In order to distribute your music, you need to follow TuneCore’s style guide to the letter. If your artwork doesn’t comply with those formatting requirements, other online music platforms might refuse to sell your content.
So, to make sure your music is accepted, your cover art must*:
- Be uploaded as a JPG, PNG, or GIF image file (you must own the rights to the picture).
- Be square and at least 1600 x 1600 pixels in size (exactly 1600 x 1600 if you’re adding to Amazon’s On Demand store).
- Have a resolution of at least 72 dpi (dots per inch), though 300 dpi is ideal.
- Be in RGB color mode (for both color and black and white images).
* While you can upload your cover art without any script, if you do want to incorporate text, it can only include the title of your release and the artist’s name. Also, they must be displayed exactly as they were entered into TuneCore.
As for what you must not do, don’t:
- Include any pricing, email addresses, URLs, or contact information.
- Indicate that your release is a physical or digital product (eg. “CD” or “Digital Exclusive”).
- Submit artwork that is blurry, or that is cutoff (either the image itself, or any text included on the photo).
- Compress your artwork into one corner, leaving the rest of your image with white space.
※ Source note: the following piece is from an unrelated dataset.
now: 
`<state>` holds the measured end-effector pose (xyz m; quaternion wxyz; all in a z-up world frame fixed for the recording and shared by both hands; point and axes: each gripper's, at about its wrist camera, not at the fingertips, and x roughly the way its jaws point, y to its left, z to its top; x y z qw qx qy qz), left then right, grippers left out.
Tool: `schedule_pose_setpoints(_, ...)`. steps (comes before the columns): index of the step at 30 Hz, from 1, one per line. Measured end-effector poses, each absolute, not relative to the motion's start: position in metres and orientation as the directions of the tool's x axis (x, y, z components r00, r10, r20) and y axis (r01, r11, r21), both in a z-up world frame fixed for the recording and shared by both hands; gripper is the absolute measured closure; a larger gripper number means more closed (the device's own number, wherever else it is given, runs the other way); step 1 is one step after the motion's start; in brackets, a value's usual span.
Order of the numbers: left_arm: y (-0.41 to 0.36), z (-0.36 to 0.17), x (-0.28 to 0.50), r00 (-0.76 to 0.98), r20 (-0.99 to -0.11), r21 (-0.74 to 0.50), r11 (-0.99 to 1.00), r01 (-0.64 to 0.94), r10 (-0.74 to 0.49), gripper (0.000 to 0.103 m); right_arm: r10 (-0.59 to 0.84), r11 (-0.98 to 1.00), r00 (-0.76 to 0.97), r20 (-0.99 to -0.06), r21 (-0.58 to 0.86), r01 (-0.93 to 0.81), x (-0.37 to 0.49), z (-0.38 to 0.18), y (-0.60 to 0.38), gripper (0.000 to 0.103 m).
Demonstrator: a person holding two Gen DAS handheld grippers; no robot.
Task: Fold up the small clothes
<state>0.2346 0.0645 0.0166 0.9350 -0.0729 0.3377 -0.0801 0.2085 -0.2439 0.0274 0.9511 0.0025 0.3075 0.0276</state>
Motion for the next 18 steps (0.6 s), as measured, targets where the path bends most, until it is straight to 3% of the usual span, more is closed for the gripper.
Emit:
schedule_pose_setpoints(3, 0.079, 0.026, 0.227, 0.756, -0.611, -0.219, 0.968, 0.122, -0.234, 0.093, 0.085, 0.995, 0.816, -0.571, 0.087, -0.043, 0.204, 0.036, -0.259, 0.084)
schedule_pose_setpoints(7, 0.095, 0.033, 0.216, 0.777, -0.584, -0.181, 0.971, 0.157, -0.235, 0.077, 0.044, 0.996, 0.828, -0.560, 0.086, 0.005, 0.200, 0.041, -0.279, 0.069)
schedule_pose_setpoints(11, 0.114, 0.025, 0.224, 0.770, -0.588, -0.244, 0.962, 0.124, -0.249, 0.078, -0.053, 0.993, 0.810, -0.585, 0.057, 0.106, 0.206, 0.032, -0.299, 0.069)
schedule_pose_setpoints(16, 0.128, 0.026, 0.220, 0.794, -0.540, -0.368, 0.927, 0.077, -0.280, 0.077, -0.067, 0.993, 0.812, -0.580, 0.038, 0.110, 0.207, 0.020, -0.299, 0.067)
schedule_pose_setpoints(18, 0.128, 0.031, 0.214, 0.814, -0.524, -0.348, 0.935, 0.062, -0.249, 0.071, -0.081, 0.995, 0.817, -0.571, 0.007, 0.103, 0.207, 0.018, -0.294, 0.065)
- Reference any digital stores (eg. iTunes) or display their logos.
When you’re given an opportunity to sell your artwork to a large audience, the last thing you want to do is mess it up. That’s why, if you’ve decided to go the Merch-route, you need to follow the guidelines closely.
For reference, these are some of Merch’s dos and don’ts:
- Do use your own original artwork, as long as it doesn’t violate someone else’s copyright or trademark.
- Don’t upload designs that are: pornographic exploit children, or use profanity.
- Do create artwork that is age-appropriate, if you’re planning on selling youth sizes.
- Don’t promote hate, violence, or human tragedy in your designs.
- Do make sure any spelling included with your design matches the spelling of that same text in your product listing.
- Don’t include metadata that is unrelated to your design, requests reviews, or displays external contact information.
- Do create designs that use RGB colors, have print dimensions of 300 dpi, and are a maximum of 25MB.
- Don’t use images that contain a watermark, are low resolution, and/or blurry.
So when’s the best time to get started? Now, of course! Start compiling a list of things that you could share online and the types of digital content that can come from it.
As soon as you have a good idea of the awesome content you can provide, start doing a little research using the Jungle Scout extension.
Once you’ve identified your best opportunities, start creating, then start selling!